Activity - Every line of the data should be retyped with no difference from the original.

Data segment -

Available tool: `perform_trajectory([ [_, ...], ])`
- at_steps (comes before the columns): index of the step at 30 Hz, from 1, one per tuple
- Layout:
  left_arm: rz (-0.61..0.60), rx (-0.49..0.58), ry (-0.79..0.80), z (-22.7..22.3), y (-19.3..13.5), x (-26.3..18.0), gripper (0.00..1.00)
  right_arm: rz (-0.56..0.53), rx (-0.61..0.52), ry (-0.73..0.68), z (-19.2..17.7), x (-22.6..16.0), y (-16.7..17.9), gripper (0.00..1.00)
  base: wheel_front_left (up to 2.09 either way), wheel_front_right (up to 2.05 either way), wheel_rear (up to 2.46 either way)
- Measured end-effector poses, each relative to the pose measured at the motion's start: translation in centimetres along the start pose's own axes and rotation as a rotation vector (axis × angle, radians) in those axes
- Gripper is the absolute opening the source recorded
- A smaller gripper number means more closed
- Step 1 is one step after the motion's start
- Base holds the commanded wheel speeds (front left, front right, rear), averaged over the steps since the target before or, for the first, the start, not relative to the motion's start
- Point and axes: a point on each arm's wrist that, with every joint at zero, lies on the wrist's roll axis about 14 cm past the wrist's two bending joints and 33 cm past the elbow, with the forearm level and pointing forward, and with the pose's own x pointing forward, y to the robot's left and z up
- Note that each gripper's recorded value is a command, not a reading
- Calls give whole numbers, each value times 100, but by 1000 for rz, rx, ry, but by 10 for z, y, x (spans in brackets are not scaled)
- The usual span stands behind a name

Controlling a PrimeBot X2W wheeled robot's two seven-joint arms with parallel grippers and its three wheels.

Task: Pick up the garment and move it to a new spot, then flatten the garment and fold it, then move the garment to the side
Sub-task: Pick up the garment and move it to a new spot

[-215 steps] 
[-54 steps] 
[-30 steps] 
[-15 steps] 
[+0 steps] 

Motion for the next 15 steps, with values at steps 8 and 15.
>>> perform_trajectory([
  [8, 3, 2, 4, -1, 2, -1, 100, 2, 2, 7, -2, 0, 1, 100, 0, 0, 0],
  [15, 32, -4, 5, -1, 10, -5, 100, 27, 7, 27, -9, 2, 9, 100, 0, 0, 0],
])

Answer for the task -
Available tool: `perform_trajectory([ [_, ...], ])`
- at_steps (comes before the columns): index of the step at 30 Hz, from 1, one per tuple
- Layout:
  left_arm: rz (-0.61..0.60), rx (-0.49..0.58), ry (-0.79..0.80), z (-22.7..22.3), y (-19.3..13.5), x (-26.3..18.0), gripper (0.00..1.00)
  right_arm: rz (-0.56..0.53), rx (-0.61..0.52), ry (-0.73..0.68), z (-19.2..17.7), x (-22.6..16.0), y (-16.7..17.9), gripper (0.00..1.00)
  base: wheel_front_left (up to 2.09 either way), wheel_front_right (up to 2.05 either way), wheel_rear (up to 2.46 either way)
- Measured end-effector poses, each relative to the pose measured at the motion's start: translation in centimetres along the start pose's own axes and rotation as a rotation vector (axis × angle, radians) in those axes
- Gripper is the absolute opening the source recorded
- A smaller gripper number means more closed
- Step 1 is one step after the motion's start
- Base holds the commanded wheel speeds (front left, front right, rear), averaged over the steps since the target before or, for the first, the start, not relative to the motion's start
- Point and axes: a point on each arm's wrist that, with every joint at zero, lies on the wrist's roll axis about 14 cm past the wrist's two bending joints and 33 cm past the elbow, with the forearm level and pointing forward, and with the pose's own x pointing forward, y to the robot's left and z up
- Note that each gripper's recorded value is a command, not a reading
- Calls give whole numbers, each value times 100, but by 1000 for rz, rx, ry, but by 10 for z, y, x (spans in brackets are not scaled)
- The usual span stands behind a name

Controlling a PrimeBot X2W wheeled robot's two seven-joint arms with parallel grippers and its three wheels.

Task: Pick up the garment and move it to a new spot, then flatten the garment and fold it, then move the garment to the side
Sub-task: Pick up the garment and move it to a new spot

[-215 steps] 
[-54 steps] 
[-30 steps] 
[-15 steps] 
[+0 steps] 

Motion for the next 15 steps, with values at steps 8 and 15.
>>> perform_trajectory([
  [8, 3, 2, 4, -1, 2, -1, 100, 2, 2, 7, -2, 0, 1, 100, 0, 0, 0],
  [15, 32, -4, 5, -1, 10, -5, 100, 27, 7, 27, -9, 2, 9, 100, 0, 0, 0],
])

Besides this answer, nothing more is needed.